* _Task details_:
Check the records below line by line, and report how many lines include the string "trace". No other words are needed.
────────────────
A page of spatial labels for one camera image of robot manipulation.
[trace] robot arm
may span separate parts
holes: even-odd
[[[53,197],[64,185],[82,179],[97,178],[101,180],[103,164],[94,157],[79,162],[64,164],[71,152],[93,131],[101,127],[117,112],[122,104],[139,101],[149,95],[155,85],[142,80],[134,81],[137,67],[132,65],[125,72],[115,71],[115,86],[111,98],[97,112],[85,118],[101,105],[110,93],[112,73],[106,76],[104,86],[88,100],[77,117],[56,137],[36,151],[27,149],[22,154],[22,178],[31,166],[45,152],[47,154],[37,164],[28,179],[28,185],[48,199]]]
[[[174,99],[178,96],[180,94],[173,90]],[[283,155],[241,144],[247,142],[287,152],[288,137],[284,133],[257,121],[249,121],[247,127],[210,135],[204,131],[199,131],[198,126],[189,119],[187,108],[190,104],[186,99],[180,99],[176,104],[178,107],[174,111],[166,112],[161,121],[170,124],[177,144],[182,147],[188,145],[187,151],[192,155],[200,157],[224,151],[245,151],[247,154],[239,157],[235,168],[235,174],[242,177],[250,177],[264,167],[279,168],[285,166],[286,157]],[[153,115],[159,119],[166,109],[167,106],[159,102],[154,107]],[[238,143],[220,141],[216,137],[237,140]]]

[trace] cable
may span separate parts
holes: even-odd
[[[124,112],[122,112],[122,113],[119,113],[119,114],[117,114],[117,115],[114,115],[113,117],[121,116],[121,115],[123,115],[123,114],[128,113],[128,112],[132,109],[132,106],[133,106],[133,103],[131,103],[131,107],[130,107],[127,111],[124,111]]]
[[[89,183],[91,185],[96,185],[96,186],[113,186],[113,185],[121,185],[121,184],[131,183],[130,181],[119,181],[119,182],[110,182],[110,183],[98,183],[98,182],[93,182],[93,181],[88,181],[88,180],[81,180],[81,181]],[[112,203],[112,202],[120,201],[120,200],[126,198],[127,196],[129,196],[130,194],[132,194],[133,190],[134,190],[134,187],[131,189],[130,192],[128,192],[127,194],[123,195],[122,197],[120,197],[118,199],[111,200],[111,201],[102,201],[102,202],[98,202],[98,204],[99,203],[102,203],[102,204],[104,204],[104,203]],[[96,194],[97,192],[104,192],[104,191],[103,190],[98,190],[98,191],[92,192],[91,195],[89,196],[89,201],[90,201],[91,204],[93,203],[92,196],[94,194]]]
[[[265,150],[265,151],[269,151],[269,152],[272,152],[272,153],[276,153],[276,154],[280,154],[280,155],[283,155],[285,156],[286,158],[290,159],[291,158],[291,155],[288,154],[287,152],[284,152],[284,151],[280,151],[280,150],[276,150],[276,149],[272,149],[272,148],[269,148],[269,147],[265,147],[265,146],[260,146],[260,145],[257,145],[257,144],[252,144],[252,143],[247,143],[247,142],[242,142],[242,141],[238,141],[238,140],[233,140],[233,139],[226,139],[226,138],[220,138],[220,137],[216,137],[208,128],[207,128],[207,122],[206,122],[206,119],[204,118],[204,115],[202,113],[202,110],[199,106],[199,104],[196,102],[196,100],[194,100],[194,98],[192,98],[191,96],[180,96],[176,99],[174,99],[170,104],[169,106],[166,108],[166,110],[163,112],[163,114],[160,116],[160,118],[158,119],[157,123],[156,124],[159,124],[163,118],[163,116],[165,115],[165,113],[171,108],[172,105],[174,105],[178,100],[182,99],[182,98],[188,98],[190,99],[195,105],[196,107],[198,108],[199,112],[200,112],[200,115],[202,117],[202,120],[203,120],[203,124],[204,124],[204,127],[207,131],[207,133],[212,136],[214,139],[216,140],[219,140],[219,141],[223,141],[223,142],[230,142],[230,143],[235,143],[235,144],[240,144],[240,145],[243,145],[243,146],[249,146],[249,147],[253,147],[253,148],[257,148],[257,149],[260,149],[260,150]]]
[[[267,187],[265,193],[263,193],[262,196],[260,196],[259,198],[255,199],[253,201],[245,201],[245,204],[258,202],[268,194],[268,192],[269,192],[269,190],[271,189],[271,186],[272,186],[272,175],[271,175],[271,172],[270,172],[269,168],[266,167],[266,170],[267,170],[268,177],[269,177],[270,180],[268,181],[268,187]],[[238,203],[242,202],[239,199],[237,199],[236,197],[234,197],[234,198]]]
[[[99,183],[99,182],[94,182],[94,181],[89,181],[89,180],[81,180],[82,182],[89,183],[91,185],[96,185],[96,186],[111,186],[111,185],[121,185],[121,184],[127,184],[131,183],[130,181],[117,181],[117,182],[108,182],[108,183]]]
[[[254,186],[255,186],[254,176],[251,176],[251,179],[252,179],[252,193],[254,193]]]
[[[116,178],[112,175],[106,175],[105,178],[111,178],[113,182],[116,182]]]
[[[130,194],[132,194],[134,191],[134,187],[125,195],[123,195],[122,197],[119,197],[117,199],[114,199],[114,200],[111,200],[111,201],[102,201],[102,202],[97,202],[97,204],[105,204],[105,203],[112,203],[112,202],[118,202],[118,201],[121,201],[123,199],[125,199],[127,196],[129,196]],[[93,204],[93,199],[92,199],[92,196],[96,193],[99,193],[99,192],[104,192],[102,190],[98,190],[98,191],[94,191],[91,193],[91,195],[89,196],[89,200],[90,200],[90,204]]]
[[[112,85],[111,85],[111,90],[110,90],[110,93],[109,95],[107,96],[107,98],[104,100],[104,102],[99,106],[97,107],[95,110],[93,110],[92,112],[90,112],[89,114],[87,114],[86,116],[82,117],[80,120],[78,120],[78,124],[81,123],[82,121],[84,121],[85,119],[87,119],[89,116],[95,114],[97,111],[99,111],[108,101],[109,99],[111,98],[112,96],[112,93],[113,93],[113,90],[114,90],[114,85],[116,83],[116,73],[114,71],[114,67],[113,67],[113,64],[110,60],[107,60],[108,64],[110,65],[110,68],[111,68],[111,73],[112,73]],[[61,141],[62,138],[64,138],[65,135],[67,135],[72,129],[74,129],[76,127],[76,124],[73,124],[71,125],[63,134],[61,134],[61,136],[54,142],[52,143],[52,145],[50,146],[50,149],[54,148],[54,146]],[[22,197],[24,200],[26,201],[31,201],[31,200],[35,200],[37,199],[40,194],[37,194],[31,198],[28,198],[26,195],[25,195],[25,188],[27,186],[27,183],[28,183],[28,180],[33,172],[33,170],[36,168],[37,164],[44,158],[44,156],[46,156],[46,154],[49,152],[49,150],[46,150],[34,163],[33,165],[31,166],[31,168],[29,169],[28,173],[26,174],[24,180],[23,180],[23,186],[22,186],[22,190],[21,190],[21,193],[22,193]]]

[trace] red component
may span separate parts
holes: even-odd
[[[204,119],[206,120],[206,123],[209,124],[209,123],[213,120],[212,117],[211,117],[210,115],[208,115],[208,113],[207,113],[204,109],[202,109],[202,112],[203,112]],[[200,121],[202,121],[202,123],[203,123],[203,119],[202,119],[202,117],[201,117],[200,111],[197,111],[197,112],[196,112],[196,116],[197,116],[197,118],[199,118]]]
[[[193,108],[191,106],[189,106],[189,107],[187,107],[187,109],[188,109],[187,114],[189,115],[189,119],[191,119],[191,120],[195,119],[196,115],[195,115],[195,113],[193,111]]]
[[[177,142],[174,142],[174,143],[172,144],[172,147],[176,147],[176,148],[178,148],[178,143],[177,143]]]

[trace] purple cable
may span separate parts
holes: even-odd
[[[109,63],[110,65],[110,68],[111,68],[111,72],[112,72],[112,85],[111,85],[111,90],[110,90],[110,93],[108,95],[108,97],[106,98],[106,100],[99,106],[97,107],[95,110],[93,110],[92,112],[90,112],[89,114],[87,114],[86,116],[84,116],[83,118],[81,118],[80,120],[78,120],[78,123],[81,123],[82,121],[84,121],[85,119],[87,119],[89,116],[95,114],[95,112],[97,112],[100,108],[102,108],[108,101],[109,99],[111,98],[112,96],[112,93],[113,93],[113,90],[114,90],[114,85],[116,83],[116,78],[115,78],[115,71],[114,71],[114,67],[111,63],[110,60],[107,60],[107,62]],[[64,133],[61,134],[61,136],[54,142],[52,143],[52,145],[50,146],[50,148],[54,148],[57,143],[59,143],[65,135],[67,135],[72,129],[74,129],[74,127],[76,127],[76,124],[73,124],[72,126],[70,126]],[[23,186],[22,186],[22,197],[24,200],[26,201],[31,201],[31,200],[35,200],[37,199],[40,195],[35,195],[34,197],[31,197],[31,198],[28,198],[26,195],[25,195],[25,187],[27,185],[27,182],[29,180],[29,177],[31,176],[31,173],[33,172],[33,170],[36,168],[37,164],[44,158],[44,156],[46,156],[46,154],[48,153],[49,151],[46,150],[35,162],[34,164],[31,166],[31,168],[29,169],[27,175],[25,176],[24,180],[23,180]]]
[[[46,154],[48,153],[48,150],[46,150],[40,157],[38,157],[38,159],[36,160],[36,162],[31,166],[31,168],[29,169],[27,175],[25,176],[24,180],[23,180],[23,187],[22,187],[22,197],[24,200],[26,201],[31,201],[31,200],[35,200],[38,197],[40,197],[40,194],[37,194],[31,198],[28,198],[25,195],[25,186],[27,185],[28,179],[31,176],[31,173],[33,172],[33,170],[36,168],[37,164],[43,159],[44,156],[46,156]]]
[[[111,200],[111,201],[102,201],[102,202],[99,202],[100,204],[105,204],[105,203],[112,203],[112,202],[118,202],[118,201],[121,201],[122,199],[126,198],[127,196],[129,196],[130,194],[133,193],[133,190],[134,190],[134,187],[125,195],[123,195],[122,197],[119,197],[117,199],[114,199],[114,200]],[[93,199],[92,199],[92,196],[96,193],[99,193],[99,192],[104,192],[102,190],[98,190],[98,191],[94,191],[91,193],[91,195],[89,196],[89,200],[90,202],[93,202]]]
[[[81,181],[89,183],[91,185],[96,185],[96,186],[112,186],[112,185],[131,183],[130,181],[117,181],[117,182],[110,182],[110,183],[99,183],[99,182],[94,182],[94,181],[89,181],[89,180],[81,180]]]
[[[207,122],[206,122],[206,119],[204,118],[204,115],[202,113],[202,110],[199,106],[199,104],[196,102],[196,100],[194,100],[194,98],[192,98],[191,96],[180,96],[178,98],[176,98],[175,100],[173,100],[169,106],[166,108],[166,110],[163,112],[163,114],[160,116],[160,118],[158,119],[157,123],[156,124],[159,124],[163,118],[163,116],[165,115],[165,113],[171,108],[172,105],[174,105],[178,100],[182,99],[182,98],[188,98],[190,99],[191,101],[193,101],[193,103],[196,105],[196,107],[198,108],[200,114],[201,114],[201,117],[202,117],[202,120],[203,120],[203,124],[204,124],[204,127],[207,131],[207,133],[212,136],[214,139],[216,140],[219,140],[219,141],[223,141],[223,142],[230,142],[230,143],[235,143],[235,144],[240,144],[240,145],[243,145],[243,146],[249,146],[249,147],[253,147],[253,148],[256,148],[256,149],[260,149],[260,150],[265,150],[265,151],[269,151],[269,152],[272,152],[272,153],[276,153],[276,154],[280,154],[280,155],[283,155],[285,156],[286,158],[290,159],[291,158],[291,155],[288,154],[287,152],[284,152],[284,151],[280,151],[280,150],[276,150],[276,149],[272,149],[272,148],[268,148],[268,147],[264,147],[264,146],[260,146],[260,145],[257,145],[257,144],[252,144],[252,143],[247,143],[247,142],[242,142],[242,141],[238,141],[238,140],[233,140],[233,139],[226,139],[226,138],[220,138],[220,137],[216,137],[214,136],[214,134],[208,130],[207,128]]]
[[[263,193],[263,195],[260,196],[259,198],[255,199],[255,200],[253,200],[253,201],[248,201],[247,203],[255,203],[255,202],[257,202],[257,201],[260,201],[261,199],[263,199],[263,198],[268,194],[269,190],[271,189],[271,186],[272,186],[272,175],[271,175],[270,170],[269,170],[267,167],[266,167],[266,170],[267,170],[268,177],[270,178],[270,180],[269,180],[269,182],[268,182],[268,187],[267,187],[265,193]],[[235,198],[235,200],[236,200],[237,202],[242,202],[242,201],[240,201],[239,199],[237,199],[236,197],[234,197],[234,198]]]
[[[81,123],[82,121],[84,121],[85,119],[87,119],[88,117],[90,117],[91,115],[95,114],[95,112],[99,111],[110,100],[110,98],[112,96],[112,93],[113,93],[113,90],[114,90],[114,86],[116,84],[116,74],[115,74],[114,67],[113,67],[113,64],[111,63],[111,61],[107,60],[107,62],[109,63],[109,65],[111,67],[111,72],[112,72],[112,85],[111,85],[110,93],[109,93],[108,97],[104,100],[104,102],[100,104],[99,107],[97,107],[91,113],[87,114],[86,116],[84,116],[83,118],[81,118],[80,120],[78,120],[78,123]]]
────────────────
* _Response to this task_:
4